The performance landed Bohach a spot on the USA team that faced
the Russians that summer.
The following year she enrolled at Indiana University where
she became a perennial Big Ten champion in her specialty and for many years
held the Big Ten record. As a freshman in 1980, she became the first
Greater Muskegon track and field athlete to qualify for the Olympic Trials.
She also qualified and made it into the finals in both 1984 and 1988 just
missing a spot on the squad.
Despite being a proven drug-free competitor in an event that
was crawling with violators, Bohach continued to excel, finishing fourth in
the 1983 National Championships.

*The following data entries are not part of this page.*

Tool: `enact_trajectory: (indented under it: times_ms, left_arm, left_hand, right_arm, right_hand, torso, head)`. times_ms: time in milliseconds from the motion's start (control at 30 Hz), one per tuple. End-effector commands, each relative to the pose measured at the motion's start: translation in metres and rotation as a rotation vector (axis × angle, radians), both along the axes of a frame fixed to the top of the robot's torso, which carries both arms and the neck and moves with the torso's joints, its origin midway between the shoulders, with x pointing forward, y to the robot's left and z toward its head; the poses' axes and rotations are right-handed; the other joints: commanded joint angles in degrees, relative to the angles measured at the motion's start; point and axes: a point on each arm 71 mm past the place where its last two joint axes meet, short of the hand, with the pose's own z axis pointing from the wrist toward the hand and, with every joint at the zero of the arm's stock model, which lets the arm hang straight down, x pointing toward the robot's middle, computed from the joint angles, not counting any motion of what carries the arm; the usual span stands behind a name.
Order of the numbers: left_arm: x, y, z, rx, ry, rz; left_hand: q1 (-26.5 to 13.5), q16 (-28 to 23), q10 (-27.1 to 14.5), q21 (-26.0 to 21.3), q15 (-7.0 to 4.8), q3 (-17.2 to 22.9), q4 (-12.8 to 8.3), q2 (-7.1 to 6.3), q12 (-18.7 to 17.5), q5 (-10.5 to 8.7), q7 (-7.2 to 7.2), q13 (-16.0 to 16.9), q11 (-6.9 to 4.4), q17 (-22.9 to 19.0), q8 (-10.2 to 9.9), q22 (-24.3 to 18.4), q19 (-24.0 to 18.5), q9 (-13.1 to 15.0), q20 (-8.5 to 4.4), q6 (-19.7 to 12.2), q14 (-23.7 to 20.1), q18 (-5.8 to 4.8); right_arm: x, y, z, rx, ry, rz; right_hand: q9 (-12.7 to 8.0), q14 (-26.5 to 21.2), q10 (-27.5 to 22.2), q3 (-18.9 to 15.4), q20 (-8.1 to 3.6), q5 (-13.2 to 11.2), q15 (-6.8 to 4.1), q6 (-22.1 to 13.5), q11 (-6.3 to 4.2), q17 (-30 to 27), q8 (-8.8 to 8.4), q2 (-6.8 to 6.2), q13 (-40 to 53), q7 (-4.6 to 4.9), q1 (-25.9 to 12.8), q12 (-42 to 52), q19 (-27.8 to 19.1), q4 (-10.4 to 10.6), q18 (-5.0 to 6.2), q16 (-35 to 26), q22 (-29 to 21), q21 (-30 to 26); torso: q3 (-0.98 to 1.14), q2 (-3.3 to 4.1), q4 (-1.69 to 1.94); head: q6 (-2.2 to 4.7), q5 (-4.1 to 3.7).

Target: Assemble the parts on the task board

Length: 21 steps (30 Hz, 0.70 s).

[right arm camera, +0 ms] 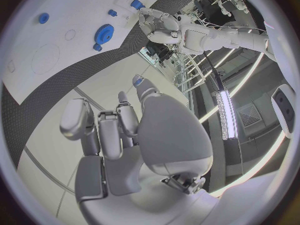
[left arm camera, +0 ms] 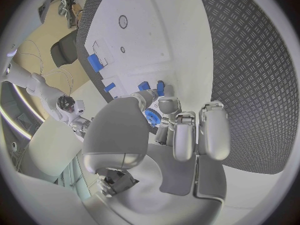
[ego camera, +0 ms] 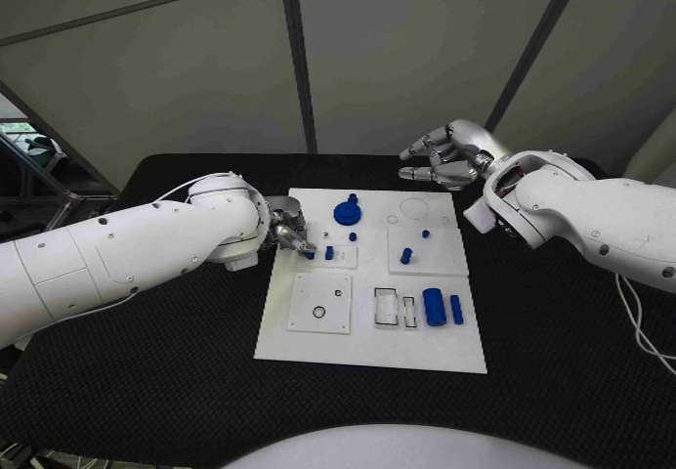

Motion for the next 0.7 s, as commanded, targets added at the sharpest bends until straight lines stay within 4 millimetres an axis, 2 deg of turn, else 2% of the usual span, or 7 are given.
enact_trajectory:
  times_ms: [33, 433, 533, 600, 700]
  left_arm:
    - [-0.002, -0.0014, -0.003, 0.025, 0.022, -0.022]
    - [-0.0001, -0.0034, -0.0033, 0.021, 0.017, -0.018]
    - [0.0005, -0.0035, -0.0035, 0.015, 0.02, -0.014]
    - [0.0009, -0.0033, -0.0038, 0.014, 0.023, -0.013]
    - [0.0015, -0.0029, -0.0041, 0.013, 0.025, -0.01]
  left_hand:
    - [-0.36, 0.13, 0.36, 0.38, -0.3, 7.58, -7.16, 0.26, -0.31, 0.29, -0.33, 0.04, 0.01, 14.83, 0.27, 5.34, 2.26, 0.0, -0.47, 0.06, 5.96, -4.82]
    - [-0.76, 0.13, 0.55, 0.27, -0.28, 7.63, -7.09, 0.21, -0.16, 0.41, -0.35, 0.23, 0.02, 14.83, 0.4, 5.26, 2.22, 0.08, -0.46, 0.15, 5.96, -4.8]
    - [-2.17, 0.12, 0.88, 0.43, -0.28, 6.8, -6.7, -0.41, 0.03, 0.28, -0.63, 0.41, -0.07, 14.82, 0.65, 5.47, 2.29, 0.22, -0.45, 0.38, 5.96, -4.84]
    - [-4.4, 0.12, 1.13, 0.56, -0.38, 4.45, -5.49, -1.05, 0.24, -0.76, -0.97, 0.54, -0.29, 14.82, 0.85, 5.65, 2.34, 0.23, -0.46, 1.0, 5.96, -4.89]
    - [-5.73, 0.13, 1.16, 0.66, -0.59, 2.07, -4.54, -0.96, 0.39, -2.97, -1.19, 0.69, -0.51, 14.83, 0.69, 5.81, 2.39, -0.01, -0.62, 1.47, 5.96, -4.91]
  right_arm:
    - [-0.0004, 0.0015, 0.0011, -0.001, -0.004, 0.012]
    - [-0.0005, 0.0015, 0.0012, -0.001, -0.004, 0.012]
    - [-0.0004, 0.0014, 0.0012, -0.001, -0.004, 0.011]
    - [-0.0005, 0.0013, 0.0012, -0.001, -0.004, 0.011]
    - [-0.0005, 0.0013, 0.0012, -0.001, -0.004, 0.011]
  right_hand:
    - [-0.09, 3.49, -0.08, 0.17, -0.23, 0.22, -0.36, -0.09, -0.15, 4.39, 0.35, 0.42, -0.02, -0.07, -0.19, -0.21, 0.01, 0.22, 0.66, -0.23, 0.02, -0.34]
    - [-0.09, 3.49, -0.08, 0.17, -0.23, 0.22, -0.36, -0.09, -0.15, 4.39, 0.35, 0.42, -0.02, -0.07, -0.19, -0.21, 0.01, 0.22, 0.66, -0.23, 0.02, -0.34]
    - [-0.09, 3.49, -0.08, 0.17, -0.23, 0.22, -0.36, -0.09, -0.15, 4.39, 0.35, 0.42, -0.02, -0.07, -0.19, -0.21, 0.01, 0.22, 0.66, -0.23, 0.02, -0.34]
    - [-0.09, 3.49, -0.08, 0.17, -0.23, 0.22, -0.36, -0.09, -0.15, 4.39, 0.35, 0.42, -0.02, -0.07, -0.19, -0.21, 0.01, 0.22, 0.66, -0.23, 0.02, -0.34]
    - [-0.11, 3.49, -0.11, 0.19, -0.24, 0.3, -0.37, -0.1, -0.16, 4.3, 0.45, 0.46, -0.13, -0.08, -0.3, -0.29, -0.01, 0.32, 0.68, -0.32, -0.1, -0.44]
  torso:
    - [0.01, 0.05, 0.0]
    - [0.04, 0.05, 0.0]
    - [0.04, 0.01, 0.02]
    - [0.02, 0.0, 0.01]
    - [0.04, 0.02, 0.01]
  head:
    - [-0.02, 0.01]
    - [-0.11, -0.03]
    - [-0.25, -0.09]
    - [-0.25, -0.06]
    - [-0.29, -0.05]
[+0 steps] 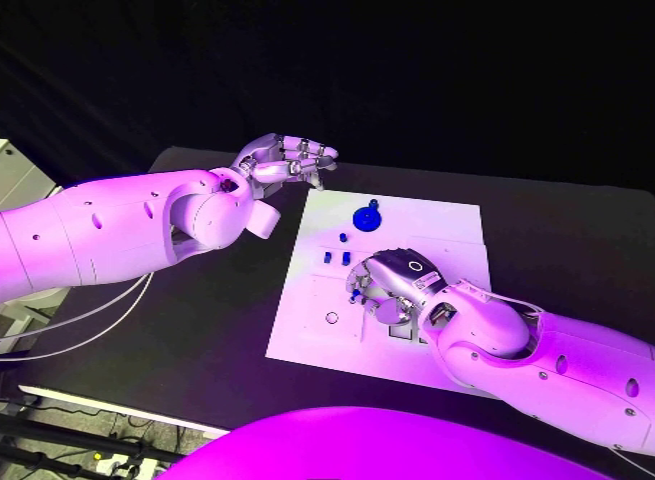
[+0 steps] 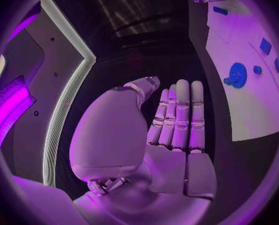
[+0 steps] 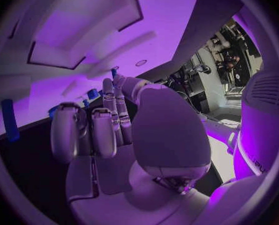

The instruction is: Assemble the parts on the task board

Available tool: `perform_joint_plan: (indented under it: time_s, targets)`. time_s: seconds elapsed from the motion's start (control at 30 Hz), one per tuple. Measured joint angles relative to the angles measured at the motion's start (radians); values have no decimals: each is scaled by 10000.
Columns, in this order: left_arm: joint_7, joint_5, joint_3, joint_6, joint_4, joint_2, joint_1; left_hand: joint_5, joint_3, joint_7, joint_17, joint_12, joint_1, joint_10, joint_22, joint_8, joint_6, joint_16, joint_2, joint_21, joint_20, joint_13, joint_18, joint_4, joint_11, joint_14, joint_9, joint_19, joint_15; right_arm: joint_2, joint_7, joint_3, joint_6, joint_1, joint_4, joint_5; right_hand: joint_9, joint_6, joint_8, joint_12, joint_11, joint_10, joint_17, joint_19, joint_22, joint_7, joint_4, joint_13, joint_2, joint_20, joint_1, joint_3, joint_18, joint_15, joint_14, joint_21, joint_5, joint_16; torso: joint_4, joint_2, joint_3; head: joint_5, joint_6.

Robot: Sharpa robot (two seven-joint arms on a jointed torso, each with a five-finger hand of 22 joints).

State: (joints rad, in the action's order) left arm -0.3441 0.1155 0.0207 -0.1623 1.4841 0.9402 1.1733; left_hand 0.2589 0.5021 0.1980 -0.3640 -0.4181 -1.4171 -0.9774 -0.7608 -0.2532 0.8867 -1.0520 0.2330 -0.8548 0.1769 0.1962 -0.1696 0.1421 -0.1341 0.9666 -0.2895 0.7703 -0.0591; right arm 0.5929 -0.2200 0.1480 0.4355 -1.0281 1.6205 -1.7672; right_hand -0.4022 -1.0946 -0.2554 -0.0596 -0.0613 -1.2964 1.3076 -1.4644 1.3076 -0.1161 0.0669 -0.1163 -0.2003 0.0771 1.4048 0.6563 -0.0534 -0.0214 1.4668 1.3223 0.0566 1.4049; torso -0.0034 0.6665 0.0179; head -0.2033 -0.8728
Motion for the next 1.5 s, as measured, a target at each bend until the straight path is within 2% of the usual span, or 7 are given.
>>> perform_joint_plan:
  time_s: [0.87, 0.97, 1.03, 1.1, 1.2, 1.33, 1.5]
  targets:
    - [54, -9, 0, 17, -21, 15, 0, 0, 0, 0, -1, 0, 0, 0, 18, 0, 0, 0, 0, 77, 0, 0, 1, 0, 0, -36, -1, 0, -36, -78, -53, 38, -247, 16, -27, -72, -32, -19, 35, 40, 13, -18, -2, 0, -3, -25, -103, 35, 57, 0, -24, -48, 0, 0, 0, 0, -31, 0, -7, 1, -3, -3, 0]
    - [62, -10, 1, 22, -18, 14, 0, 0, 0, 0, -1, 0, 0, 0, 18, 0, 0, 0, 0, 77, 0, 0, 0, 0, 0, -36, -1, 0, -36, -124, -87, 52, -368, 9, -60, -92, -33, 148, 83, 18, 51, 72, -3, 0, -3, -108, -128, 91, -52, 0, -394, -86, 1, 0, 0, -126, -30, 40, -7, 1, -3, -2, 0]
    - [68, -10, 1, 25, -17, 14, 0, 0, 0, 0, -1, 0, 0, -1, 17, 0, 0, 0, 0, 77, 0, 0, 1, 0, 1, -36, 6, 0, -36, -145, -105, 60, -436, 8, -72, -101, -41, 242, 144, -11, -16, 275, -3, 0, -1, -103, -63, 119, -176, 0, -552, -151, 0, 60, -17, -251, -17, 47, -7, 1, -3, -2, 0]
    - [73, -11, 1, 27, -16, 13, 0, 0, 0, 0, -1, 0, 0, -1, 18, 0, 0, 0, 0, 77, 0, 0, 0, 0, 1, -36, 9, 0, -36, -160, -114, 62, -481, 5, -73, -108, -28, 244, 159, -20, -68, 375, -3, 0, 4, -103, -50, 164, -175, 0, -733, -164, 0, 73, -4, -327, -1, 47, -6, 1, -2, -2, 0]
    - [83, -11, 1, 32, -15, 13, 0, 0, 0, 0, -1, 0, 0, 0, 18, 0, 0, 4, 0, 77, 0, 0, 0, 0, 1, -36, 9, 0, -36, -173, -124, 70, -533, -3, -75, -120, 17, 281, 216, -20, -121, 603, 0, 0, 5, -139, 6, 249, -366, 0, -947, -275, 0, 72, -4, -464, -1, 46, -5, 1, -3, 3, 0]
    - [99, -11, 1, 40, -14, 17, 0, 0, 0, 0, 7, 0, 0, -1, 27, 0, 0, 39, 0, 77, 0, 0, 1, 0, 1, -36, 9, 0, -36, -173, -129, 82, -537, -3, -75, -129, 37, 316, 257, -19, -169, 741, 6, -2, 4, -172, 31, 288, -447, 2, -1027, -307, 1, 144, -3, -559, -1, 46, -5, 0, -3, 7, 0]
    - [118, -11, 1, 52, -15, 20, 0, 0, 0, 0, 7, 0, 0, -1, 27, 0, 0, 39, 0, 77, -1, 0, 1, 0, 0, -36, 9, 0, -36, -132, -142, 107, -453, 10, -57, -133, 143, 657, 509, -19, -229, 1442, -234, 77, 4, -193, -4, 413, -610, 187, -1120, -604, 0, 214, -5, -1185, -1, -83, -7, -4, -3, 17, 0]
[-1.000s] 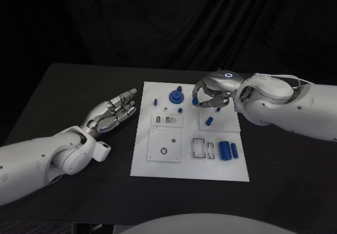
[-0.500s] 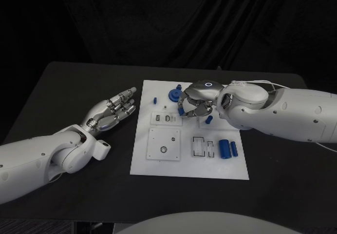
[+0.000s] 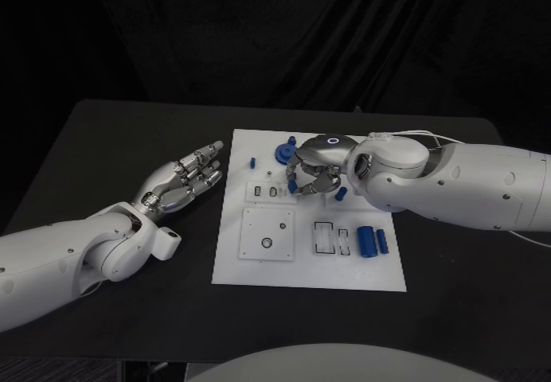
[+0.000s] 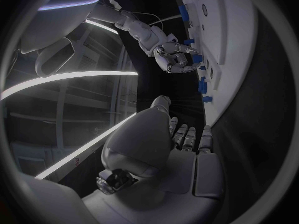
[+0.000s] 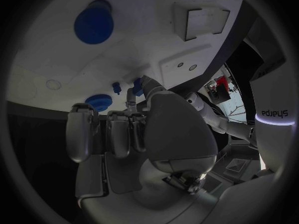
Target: Assemble the parts on the task board
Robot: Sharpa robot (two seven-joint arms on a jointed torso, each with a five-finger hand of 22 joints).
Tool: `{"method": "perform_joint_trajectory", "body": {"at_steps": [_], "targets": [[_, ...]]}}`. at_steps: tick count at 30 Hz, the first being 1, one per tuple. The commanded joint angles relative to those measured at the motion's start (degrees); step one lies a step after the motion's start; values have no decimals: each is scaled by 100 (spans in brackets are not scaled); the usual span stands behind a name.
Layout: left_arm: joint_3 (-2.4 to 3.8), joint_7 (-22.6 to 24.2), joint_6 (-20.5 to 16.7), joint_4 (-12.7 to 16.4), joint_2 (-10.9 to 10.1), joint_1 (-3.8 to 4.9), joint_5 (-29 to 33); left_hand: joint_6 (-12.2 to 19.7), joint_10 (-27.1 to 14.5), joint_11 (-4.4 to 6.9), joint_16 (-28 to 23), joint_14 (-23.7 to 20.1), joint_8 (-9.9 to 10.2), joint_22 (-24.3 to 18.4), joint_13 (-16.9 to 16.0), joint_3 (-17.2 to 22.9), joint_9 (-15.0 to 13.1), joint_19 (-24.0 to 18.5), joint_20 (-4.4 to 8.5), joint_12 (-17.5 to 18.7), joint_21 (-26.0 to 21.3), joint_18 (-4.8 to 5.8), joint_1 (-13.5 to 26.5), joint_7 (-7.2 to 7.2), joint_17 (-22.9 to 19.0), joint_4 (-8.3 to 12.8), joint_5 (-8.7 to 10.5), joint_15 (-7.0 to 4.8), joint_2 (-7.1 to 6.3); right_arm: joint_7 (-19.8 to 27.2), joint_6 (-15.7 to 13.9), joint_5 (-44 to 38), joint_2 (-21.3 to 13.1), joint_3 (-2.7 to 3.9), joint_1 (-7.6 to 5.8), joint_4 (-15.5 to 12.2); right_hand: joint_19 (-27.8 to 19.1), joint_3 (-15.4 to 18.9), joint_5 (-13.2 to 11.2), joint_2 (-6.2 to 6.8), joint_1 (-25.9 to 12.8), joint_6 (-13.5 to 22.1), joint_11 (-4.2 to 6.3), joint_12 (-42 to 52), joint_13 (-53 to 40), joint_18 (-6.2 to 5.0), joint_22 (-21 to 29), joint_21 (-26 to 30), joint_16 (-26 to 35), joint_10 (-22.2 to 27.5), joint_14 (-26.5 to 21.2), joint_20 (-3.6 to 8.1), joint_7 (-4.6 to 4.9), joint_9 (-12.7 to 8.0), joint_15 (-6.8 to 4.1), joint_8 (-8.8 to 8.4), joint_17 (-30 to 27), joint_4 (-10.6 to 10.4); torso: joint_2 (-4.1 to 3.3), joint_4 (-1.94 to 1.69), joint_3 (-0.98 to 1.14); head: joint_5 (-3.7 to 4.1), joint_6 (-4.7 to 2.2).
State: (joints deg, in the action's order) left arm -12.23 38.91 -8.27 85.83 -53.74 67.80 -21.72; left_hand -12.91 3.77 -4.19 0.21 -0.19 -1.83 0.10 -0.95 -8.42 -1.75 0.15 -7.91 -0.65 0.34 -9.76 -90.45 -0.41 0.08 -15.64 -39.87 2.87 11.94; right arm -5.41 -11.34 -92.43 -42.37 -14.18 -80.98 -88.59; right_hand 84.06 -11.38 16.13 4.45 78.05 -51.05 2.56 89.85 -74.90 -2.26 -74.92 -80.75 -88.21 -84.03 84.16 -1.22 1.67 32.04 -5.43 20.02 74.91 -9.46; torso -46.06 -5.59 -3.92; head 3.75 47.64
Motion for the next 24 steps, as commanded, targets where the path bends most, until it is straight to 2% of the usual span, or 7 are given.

Annette's all-time best throw was 55-6 while her best effort in the discus was 165-6. Bohach
also was an accomplished powerlifter, capturing the World Championship title
in Los Angeles in 1984 and placing sixth in 1989. Her best lifts were 275½
pounds in the bench press, 475 in the squat and 475 in the dead lift.
John Huizenga
BORN: JANUARY 4, 1943, ALLENDALE, MI
DIED: MARCH 12, 2022, WHITEHALL, MI
There
are those who say John Huizenga was born with a bat and ball in his hand.
After all, it seemed like Huizenga was playing baseball every spare minute
from the time he was big enough to toddle around the bleachers at Marsh
Field.
He was a three-year starter for Muskegon's legendary baseball
coach Harry Potter during the days when Big Red baseball ruled the roost. He took his hitting and fielding talents to Western Michigan University
where he started as a sophomore catcher. Huizenga was named a first string
All-American during his junior year when he batted .409 while playing the
entire 42-game schedule without a single error.
The Detroit Tigers liked what they saw in Huizenga and
drafted him in the fourth round in 1965. But it turned out to be a dead-end
road. Huizenga started out playing Class A ball at Daytona Beach, Fla. and
Rocky Mount, N.C., where he hit .279. The next year, he improved that
average to .302 and was named to the All-Star team. In December of 1966,
Huizenga was purchased by the Baltimore Orioles before being bought back by
the Tigers the following May.
Huizenga played Class AAA ball in Toledo but, seeing little
opportunity to move into a starting catching spot for the Tigers - Detroit
great Bill Freehan had that position locked up - Huizenga decided to quit
baseball and take up teaching.
He coached Whitehall's baseball team for 25 years, compiling
a 398-177 record, while winning 13 West Michigan Conference titles and seven
county championships. Huizenga, who also refereed various sports, doubled
as athletic director during the latter part of his coaching career, which
ended in 1993.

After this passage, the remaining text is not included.